Authored by tra on Jul 12 2018, 4:14 PM.

Details

Summary

CUDA-9.2 made all integer SIMD functions into compiler builtins,
so clang no longer has access to the implementation of these
functions in either headers of libdevice and has to provide
its own implementation.

This is mostly a 1:1 mapping to a corresponding PTX instructions
with an exception of vhadd2/vhadd4 that don't have an equivalent
instruction and had to be implemented with a bit hack.

Performance of this implementation will be suboptimal for SM_50
and newer GPUs where PTXAS generates noticeably worse code for
the SIMD instructions compared to the code it generates
for the inline assembly generated by nvcc (or used to come
with CUDA headers).

Diff Detail

Repository
rC Clang

Event Timeline

tra created this revision.Jul 12 2018, 4:14 PM
bkramer accepted this revision.Jul 18 2018, 8:02 AM
bkramer added inline comments.
clang/lib/Headers/__clang_cuda_device_functions.h
1080 ↗(On Diff #155302)

Should this really saturate?

1095 ↗(On Diff #155302)

vabsdiff4?

This revision is now accepted and ready to land.Jul 18 2018, 8:02 AM
bkramer requested changes to this revision.Jul 18 2018, 8:03 AM
This revision now requires changes to proceed.Jul 18 2018, 8:03 AM
tra added a comment.Jul 18 2018, 9:30 AM

I'm in the middle of writing the tests for these as it's very easy to mess things up. I'll update the patch once I run it through the tests.

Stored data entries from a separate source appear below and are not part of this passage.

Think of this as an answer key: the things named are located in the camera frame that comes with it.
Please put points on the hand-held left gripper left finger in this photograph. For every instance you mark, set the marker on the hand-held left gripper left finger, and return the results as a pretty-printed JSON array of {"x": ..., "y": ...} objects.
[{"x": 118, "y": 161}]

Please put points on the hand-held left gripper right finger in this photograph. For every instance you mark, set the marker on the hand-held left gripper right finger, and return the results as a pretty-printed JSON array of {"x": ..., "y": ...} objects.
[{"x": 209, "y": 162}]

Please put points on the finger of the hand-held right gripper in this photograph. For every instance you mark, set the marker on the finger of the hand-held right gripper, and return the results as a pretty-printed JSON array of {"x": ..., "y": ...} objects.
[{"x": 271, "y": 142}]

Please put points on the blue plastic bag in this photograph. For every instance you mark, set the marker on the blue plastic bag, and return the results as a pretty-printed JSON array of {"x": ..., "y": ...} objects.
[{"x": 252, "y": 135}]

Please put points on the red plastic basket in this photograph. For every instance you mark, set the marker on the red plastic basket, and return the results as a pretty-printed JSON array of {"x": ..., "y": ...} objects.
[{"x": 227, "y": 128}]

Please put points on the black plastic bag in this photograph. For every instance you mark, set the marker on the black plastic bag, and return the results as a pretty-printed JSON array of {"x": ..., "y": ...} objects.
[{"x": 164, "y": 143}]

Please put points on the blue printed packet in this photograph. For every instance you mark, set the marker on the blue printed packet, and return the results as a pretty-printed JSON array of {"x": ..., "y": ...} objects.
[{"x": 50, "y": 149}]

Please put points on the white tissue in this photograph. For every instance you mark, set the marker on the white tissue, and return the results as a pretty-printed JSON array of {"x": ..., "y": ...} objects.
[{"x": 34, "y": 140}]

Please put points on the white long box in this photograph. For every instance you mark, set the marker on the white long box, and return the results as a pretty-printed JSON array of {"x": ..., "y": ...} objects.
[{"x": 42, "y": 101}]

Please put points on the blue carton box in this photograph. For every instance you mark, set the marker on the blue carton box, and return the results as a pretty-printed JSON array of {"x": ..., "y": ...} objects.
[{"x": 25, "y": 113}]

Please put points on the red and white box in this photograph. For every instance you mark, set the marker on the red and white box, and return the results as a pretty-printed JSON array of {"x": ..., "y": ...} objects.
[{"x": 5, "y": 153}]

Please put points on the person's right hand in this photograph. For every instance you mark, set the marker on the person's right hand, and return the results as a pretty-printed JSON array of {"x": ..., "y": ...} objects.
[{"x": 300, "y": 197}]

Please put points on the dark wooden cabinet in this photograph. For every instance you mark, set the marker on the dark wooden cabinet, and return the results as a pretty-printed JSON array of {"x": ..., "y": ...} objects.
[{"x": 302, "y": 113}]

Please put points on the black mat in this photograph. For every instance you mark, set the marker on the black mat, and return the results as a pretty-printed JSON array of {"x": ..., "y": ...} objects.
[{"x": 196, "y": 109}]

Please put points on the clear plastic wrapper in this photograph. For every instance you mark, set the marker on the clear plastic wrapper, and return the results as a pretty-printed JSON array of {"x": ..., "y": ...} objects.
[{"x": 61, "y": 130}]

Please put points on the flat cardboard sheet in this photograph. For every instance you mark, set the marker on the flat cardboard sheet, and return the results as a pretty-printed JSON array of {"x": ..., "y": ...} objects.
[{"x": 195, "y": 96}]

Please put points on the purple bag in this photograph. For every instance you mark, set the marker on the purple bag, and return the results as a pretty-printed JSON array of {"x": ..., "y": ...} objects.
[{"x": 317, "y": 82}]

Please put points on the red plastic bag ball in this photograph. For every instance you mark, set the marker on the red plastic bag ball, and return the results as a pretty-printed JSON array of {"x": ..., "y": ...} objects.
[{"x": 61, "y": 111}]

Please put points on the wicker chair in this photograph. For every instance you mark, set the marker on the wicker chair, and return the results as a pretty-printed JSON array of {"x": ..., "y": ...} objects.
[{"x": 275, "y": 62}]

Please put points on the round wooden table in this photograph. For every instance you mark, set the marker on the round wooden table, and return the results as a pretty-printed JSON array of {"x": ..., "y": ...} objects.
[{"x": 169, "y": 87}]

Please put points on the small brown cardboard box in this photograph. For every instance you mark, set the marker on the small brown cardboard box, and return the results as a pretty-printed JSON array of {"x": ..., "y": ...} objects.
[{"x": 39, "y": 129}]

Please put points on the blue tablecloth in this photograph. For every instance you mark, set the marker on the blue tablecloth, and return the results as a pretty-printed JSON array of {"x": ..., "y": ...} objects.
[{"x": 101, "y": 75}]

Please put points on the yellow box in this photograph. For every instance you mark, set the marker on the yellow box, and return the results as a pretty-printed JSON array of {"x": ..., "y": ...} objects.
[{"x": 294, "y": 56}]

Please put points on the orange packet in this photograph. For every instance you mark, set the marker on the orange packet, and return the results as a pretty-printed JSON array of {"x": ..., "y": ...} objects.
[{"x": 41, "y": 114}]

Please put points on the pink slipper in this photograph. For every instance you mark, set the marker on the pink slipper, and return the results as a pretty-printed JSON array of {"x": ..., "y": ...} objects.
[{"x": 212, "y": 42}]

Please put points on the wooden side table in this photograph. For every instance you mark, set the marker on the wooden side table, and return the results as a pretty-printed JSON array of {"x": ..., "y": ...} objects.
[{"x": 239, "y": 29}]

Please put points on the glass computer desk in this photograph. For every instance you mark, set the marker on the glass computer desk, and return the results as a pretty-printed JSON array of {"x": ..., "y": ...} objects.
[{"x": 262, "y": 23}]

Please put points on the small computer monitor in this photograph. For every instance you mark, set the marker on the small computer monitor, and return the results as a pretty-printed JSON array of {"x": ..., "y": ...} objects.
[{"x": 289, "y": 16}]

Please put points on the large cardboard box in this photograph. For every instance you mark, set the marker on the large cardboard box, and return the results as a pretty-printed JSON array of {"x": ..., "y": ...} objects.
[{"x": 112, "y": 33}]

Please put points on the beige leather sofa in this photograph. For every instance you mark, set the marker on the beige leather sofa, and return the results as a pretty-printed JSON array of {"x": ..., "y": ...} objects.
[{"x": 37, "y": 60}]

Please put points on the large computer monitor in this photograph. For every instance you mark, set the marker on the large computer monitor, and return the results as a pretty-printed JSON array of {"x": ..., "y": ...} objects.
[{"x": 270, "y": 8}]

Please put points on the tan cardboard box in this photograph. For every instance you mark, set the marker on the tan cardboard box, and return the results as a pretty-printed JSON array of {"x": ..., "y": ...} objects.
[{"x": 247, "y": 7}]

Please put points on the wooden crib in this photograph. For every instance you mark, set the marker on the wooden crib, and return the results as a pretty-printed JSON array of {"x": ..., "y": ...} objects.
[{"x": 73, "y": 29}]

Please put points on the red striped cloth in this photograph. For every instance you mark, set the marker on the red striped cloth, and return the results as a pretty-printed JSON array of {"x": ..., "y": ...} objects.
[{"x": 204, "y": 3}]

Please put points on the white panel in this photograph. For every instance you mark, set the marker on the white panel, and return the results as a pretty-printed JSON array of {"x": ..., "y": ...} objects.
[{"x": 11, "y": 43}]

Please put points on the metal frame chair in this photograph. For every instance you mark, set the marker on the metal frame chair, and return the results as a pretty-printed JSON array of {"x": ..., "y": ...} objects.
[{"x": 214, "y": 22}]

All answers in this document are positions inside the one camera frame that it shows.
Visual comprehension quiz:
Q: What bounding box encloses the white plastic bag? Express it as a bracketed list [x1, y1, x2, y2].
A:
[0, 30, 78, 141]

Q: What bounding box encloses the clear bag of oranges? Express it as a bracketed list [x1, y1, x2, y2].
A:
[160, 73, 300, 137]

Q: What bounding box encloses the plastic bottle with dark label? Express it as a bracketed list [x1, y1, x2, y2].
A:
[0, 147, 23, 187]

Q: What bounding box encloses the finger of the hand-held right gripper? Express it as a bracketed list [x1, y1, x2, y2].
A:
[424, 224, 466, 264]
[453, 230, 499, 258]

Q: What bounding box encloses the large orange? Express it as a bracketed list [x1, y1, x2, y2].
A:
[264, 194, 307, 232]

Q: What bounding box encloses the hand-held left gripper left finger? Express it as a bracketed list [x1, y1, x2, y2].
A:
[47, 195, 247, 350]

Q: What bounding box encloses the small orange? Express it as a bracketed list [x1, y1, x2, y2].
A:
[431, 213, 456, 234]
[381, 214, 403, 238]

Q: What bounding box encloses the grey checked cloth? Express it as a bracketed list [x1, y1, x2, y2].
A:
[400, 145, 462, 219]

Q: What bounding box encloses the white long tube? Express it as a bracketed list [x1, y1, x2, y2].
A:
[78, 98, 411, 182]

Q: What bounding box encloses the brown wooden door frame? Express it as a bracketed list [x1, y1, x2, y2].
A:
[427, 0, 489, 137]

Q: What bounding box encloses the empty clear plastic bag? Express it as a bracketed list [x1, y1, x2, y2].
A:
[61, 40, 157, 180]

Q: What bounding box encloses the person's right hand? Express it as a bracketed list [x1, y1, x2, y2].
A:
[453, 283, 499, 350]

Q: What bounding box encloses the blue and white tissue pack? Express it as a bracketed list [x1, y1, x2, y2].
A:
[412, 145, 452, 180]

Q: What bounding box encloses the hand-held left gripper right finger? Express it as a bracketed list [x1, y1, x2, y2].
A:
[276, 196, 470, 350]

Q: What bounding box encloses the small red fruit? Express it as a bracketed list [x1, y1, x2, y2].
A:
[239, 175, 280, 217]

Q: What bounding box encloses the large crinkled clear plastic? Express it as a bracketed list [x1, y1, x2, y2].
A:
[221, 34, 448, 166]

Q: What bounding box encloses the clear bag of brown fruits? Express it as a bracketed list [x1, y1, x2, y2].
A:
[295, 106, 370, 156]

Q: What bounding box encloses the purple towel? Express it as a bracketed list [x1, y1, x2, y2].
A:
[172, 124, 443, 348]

Another problem with the patch in the current form is that these instructions apparently do not accept immediate arguments. PTX is a never ending source of surprises...

tra updated this revision to Diff 156386.Jul 19 2018, 4:47 PM

Fixed inline asm syntax.
Added workaround for the bug in __vmaxs2() discovered during testing().

I've got set of tests for these functions that I'll add to test-suite shortly. AFAICT this implementation matches nvidia's bit-to-bit.

tra updated this revision to Diff 156397.Jul 19 2018, 5:09 PM

Fixed the issues pointed out by bkramer@.
Apparently. sat does not matter for vabsdiff instruction with unsigned operands.
My tests were also missing __vabsssN.

tra marked 2 inline comments as done.Jul 19 2018, 5:13 PM

Ben, PTAL.

clang/lib/Headers/__clang_cuda_device_functions.h
1080 ↗(On Diff #155302)

Hmm. My tests didn't catch this. I wonder if ptxas just ignores .sat here.
Yup. I've confirmed that the tests do run on this function and do trigger if I intentionally introduce an error.
In any case, I've removed the .sat as it should not be there.

1095 ↗(On Diff #155302)

Ah. I've missed __vabsssN in my tests. Fixed both the header and the tests.

This revision is now accepted and ready to land.Jul 20 2018, 2:58 AM
This revision was automatically updated to reflect the committed changes.
tra marked 2 inline comments as done.